> **INSTRUCTIONS FOR THE TASK**:
Scan the data beneath this task and copy each line that includes "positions".

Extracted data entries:
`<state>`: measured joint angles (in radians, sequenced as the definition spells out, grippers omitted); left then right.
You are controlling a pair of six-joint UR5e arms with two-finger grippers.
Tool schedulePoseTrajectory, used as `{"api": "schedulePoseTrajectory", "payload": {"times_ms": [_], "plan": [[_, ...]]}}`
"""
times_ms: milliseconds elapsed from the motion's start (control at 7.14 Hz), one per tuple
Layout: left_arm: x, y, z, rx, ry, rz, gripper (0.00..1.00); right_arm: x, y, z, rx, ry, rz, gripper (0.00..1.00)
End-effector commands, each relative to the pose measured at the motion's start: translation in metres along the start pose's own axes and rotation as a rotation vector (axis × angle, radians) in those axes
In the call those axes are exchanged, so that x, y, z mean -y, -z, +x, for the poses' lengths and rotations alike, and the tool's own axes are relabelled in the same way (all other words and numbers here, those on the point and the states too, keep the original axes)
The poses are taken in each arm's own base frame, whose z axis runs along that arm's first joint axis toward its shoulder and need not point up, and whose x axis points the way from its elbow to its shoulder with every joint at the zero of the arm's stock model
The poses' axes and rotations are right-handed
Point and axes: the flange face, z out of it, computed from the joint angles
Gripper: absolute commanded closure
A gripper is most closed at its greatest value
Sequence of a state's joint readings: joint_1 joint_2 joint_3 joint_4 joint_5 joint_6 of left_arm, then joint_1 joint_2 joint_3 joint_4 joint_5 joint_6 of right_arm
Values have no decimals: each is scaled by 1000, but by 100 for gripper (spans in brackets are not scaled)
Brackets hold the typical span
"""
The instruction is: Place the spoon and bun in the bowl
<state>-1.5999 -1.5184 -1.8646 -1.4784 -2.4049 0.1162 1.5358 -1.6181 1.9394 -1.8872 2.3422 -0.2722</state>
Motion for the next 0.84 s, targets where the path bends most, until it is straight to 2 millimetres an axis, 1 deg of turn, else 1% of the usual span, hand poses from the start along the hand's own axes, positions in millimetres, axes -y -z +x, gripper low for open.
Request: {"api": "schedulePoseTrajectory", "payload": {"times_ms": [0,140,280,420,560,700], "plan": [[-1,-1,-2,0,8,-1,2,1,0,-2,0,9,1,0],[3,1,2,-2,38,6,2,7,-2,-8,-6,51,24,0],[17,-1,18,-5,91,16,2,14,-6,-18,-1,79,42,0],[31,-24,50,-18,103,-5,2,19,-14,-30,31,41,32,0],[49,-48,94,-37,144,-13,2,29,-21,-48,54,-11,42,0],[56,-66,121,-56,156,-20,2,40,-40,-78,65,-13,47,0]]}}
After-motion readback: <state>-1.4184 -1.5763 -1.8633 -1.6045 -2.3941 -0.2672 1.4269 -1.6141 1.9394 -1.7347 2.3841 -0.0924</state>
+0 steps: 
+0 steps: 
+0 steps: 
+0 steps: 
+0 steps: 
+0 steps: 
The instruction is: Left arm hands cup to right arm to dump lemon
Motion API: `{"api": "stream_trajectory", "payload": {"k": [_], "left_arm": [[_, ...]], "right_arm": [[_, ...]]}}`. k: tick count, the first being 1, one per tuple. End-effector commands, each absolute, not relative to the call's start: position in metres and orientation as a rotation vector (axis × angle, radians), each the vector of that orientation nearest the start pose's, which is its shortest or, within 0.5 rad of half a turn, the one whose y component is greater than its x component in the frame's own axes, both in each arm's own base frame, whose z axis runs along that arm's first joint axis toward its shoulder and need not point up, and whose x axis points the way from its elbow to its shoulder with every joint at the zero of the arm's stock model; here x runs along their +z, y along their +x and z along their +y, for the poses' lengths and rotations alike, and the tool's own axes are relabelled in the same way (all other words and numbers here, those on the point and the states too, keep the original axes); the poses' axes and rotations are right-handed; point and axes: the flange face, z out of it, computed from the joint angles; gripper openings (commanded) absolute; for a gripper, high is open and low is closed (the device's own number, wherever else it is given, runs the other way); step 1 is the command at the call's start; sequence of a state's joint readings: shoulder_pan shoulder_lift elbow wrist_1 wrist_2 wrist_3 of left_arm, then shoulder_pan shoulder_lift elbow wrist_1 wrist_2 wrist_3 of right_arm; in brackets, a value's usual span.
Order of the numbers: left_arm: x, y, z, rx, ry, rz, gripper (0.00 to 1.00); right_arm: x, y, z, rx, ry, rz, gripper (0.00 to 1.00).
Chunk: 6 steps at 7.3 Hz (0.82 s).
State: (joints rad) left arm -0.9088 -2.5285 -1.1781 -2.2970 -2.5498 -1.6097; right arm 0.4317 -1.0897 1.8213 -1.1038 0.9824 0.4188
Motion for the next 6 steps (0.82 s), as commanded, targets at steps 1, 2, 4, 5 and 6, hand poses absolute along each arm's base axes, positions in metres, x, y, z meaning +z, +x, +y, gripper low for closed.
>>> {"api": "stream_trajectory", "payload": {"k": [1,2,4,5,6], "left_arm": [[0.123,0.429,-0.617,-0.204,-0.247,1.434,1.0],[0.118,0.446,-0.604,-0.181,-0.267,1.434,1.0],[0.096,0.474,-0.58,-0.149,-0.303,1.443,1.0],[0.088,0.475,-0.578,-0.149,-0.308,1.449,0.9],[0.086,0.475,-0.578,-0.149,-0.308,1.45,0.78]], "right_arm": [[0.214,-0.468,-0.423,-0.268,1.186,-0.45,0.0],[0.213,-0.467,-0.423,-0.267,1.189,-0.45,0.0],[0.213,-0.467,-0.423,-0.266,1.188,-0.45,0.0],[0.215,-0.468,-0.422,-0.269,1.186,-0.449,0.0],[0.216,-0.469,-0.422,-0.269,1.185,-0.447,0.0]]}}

> **REPLY TO THE EXERCISE**:
Motion for the next 0.84 s, targets where the path bends most, until it is straight to 2 millimetres an axis, 1 deg of turn, else 1% of the usual span, hand poses from the start along the hand's own axes, positions in millimetres, axes -y -z +x, gripper low for open.
Motion for the next 6 steps (0.82 s), as commanded, targets at steps 1, 2, 4, 5 and 6, hand poses absolute along each arm's base axes, positions in metres, x, y, z meaning +z, +x, +y, gripper low for closed.

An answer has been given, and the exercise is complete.